Commentary

Spinning the World

By David Isenberg
September 23, 1999
George Orwell and Franz Kafka could not have crafted a more cunning character than President Clinton. Orwell and Kafka, who devoted so many of their writings to warning of the dangers of centralized governmental control and thought police, would find the president’s new International Public Information (IPI) system eerily familiar.

Back in April, while NATO was dropping bombs on Kosovo, Clinton issued Presidential Decision Directive 68, ordering the creation of the IPI, a new multiagency plan to closely control the dissemination of public information abroad. The initiative was designed to ensure that all U.S. government agencies disseminating information abroad presented a single message. The reported purpose of the IPI is to “prevent and mitigate crises and to influence foreign audiences in ways favorable to the achievement of U.S. foreign policy objectives.”

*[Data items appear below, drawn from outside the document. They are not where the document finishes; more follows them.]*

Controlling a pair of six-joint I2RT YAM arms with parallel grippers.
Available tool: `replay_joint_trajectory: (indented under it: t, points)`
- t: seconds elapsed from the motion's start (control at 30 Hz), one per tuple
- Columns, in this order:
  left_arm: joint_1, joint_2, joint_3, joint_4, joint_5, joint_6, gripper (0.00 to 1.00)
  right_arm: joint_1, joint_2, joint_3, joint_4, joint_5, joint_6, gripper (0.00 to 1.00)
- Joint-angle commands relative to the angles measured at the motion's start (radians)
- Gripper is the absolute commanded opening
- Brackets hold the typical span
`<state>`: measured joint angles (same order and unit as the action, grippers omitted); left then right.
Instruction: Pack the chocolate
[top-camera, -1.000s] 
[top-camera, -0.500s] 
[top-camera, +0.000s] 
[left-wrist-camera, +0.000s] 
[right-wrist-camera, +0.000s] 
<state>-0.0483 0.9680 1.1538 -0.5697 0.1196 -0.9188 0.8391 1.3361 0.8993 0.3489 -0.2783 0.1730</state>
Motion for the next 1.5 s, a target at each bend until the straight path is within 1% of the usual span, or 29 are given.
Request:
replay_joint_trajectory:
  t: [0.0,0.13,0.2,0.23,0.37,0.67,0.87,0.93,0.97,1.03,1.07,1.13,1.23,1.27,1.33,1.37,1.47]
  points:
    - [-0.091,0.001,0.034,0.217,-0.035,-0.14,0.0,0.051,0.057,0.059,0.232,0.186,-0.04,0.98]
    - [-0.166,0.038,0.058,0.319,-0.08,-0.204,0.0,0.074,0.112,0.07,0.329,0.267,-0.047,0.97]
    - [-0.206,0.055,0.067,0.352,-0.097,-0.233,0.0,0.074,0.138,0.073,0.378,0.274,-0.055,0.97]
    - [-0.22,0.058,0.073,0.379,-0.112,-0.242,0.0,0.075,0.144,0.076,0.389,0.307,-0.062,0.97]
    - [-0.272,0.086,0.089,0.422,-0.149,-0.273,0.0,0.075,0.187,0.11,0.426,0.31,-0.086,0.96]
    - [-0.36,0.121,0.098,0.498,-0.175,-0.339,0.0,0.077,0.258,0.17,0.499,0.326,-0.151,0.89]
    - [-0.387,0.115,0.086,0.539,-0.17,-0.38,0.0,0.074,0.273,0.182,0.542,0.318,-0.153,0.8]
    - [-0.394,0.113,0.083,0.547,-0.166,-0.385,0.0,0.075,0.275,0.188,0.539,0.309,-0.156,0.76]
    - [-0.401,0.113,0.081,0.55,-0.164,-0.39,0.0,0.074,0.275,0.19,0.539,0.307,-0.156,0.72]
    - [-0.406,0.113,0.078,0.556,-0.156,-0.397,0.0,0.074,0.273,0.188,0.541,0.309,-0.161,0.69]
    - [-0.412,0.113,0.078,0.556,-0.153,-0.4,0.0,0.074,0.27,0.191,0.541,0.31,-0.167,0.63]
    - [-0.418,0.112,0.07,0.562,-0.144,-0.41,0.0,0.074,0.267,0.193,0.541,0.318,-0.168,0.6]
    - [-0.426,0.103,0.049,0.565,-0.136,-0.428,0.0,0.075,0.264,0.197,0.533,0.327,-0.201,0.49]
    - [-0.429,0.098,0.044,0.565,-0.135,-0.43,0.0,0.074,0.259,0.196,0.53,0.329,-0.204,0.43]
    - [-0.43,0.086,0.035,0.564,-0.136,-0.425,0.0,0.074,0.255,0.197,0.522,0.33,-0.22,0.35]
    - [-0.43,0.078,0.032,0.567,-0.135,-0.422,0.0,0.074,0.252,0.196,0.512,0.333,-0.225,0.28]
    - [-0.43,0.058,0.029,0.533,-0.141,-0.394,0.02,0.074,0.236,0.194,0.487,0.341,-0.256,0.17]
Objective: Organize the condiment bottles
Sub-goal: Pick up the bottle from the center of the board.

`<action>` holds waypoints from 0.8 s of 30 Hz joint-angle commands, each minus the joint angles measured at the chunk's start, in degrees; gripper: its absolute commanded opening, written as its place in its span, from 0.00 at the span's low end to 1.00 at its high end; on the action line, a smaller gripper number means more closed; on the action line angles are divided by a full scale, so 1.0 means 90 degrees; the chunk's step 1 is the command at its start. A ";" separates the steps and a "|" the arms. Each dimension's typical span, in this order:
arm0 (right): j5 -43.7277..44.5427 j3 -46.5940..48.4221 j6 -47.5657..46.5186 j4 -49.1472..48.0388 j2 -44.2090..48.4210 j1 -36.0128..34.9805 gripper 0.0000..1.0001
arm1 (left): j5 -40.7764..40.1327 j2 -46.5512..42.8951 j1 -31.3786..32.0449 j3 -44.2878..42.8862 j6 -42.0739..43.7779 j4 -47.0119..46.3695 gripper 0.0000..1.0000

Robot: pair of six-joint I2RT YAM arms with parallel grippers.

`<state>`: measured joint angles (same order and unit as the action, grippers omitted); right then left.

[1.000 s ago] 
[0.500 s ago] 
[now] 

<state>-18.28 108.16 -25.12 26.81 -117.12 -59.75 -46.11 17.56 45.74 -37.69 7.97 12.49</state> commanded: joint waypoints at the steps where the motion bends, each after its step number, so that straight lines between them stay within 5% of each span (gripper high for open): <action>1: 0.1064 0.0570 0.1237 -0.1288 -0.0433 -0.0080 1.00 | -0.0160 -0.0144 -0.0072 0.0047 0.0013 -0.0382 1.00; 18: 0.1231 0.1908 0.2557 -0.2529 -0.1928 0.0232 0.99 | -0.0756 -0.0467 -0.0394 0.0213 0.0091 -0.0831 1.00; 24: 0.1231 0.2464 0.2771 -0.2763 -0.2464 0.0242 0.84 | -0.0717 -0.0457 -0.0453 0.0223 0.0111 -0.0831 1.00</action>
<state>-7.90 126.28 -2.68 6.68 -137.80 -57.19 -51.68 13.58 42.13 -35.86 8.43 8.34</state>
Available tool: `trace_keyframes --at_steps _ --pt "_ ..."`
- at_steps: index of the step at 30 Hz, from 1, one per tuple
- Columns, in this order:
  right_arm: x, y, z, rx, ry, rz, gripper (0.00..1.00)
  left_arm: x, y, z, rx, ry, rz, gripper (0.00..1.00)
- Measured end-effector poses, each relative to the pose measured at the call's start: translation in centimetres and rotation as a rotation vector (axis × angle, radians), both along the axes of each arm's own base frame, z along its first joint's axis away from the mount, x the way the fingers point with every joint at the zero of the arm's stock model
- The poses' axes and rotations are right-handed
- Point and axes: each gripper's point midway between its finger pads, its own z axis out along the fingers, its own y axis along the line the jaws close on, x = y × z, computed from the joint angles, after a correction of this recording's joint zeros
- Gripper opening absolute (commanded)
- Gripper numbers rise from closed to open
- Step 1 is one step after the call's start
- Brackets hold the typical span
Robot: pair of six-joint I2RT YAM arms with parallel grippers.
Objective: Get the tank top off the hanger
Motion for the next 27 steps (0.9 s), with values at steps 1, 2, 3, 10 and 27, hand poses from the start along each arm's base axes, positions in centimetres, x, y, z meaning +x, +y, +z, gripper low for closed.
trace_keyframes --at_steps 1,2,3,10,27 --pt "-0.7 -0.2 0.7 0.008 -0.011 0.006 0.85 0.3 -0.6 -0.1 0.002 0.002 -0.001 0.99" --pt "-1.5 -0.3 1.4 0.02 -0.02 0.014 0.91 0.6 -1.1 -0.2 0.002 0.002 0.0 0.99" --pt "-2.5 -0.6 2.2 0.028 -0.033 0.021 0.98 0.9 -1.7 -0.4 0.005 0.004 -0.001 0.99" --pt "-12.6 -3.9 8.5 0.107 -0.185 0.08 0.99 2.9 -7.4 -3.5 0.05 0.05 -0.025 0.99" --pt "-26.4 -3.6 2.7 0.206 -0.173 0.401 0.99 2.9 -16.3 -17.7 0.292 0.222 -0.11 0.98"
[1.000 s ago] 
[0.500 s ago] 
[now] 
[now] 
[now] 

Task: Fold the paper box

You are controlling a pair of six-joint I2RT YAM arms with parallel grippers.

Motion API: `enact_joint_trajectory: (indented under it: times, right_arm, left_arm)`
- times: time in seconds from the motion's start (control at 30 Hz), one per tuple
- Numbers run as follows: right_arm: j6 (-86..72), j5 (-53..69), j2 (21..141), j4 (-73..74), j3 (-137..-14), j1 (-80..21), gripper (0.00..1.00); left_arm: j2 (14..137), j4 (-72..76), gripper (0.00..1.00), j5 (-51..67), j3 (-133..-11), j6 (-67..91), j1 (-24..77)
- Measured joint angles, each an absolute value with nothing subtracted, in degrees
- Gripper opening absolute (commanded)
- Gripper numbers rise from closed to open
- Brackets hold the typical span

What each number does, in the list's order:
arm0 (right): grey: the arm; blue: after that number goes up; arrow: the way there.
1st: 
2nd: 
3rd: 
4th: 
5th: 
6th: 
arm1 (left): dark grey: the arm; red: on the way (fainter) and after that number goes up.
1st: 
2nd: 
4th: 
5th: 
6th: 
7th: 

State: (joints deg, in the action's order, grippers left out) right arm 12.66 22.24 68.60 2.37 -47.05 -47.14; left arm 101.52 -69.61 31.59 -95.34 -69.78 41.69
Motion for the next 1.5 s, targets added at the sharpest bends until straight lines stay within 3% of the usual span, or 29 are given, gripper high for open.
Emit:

The White House seems to be concerned that the public is not sympathetic enough to the president’s noble foreign policy aims. Thus, the IPI will also reeducate Americans while “educating” non-Americans. As the Washington Times reported in July, a former senior Clinton administration official charged that the IPI is really aimed at “spinning the American public.” The idea of an administration trying to influence the thinking of people, both overseas and at home, is not novel. During the Cold War the United States had an enormous foreign information service that also performed some propaganda functions. That hybrid approach was exemplified by the United States Information Agency, Voice of America, Radio Free Europe/Radio Liberty, Radio Moscow, and Radio and TV Marti.

But the IPI initiative, coming from a White House that has blamed criticism of it on a “vast right-wing conspiracy,” and whose sense of paranoia rivals that of Richard Nixon, makes perfect sense. After all, as Washington Post media writer Howard Kurtz detailed in his book Spin Cycle, for the Clinton administration spinning is a way of life.

It seems to baffle the Clinton White House that its conduct of foreign policy since 1993 could be greeted with anything other than adulation. If people believe that the U.S. intervention in Haiti was unnecessary, that America has needlessly entangled itself in quagmires in Bosnia and Kosovo, or that Washington has engaged in cosmetic cruise missile diplomacy toward Iraq, they must simply be ignorant, the administration believes.

The problem is that the mission of correcting so-called misinformation may itself breed further misinformation. According to one former senior Clinton official quoted in the Washington Times article, the IPI plan “did not distinguish what would be done overseas and what would he done at home.” Intelligence officials have a name for this: It’s called blowback.

Gene Kopp, a former deputy chief of the USIA who served under presidents Nixon, Ford and Bush, fears that IPI would mean that U.S. propaganda aimed at foreigners would be used to manipulate domestic opinion to influence American elections. Kopp noted the elections of presidents Kennedy and Carter were directly influenced by leaks of USIA public opinion polls taken in other countries. Those polls showed a decline in American prestige abroad.

According to Kopp, “The administration is transferring all assets, except broadcasting, to [the Department of] State, where they will not be separated in any way. It will be very difficult to separate what is disseminated in the United States and overseas.”

In other words, it will be next to impossible to prevent the pro-administration information from seeping back into the United States. That is because U.S. media outlets frequently repackage foreign news reports or just repeat the information within them. So these “foreign” stories that appear in your morning paper or on the evening news across the United States may actually originate within the halls of the U.S. government’s information apparatus. According to the former White House source in the Washington Times report, this is just what the Clinton administration intends with the IPI. The potential for blowback and the de facto propagandizing of the American people is enormous.

The IPI may not have yet reached the level of Orwell, but even Big Brother had to start small. Americans owe it to themselves and their nation to learn about the IPI and call for a halt to it — before the information they can receive is controlled for them by the White House spin machine.

David Isenberg is an analyst at DynMeridian, a private firm that advises the U.S. government on national security issues.